31enne uccisa a Budrio dal marito nella serata di sabato 23
ACCOLTELLA LA MOGLIE E FUGGE CON I FIGLI PRIMA DI COSTITUIRSI:
ANCORA UN FEMMINICIDIO IN REGIONE

A nemmeno dieci giorni dalla massiccia mobilitazione mondiale “One billion rising” contro la violenza sulle donne l’Emilia Romagna deve già purtroppo registrare un nuovo caso di femminicidio. E’ infatti cronaca di queste ore il brutale assassinio di una giovane donna a Budrio, nel bolognese. La donna, 31enne di origini marocchine, è stata accoltellata nella serata di sabato 23 dal marito, 54enne anch’egli marocchino.

Dopo l’ennesimo litigio l’uomo ha colpito a morte la moglie ed è fuggito in auto, sotto la nevicata, con i due figli di 4 e 2 anni. Prima di consegnarsi ai Carabinieri confessando l’accaduto ha portato i due figli presso l’abitazione di sua madre. Le forze dell’ordine erano già a conoscenza dei frequenti litigi in casa ed erano già intervenuti altre volte.

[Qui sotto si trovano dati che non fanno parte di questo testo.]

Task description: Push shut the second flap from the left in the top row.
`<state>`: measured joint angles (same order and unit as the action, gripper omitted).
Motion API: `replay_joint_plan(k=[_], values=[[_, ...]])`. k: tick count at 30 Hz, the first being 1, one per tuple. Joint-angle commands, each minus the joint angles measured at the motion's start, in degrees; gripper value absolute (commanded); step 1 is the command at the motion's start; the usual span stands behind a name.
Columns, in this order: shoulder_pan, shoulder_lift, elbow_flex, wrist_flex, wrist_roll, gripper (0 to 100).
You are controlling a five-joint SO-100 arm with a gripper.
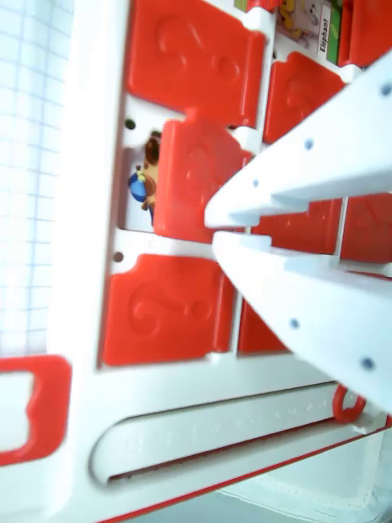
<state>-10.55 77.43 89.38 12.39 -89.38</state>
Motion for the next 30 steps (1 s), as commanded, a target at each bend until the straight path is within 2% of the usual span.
replay_joint_plan(k=[1, 8, 18, 30], values=[[1.1, 0.1, -9.1, -0.3, -1.0, 0], [2.3, -1.9, -11.8, 0.0, -1.5, 0], [2.5, -0.8, -12.5, 1.6, -1.3, 0], [3.2, 11.9, -7.0, 10.2, -0.4, 0]])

Questa sera – domenica – alle 21 donne e uomini di Budrio daranno vita d una fiaccolata, con ritrovo alle 21in piazza Filopanti, per ricordare la giovane vittima e dire basta a queste stragi di donne consumate tra le mura domestiche. La vita di questa donna si è infatti interrotta così, nella sua casa, con i suoi figli, per mano dell’uomo che aveva sposato. Per lei il pericolo non era fuori, ma tra le mura domestiche, come accade a centinaia di donne, vittime di violenza da parte dei loro mariti, compagni, padri. Per i suoi figli
violenza, soprusi e mancanza di rispetto tra i genitori potrebbero essere stati ingredienti della vita di ogni giorno, scene a cui assistere quotidianamente.

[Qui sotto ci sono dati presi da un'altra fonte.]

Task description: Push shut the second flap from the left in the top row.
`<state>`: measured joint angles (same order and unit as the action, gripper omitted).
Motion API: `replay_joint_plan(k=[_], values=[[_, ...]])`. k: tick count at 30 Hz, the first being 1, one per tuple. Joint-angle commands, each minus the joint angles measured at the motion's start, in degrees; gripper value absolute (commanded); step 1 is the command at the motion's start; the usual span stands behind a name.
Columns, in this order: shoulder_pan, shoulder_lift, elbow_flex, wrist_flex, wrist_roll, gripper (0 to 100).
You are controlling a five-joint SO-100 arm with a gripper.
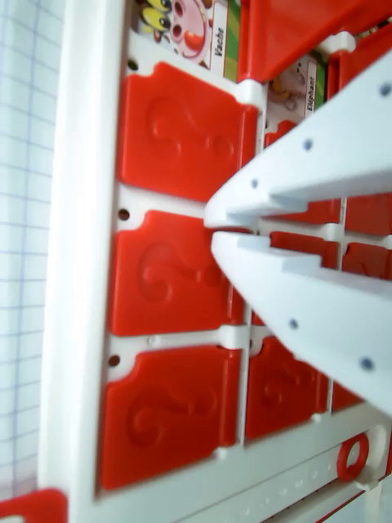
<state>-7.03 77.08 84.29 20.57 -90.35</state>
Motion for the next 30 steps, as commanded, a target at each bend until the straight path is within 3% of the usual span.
replay_joint_plan(k=[1, 17, 30], values=[[-0.3, 14.0, -0.9, 2.7, 0.7, 0], [1.6, 42.2, 8.5, 23.6, 1.6, 0], [4.0, 52.9, 11.5, 33.2, 1.0, 0]])
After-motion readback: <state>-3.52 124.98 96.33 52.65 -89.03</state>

Anche “One billion rising” ce lo ha raccontato: oltre un miliardo di donne nel mondo è o è stata vittima di violenza da parte di un uomo. Anche in Italia, anche in Emilia Romagna, anche sotto casa nostra. In questi ultimi anni tanto è stato fatto in termini di sensibilizzazione e allerta dell’opinione pubblica: non altrettanto efficacemente, invece, si è agito sul fronte più operativo, in termini di provvedimenti che davvero tutelino le donne ed i loro bambini e di concreta prevenzione fin dalle più giovani generazioni.

Il sostegno e la valorizzazione delle realtà che da sempre si occupano dell’accoglienza delle donne vittime di violenza, spesso solo grazie al volontariato, è un’esigenza altrettanto indispensabile. A far parte del Coordinamento dei centri antiviolenza dell’Emilia Romagna sono undici centri che da anni lavorano per arginare un’emergenza che oggi è davvero sotto gli occhi di tutti: possiamo davvero permetterci di continuare ad ignorarla?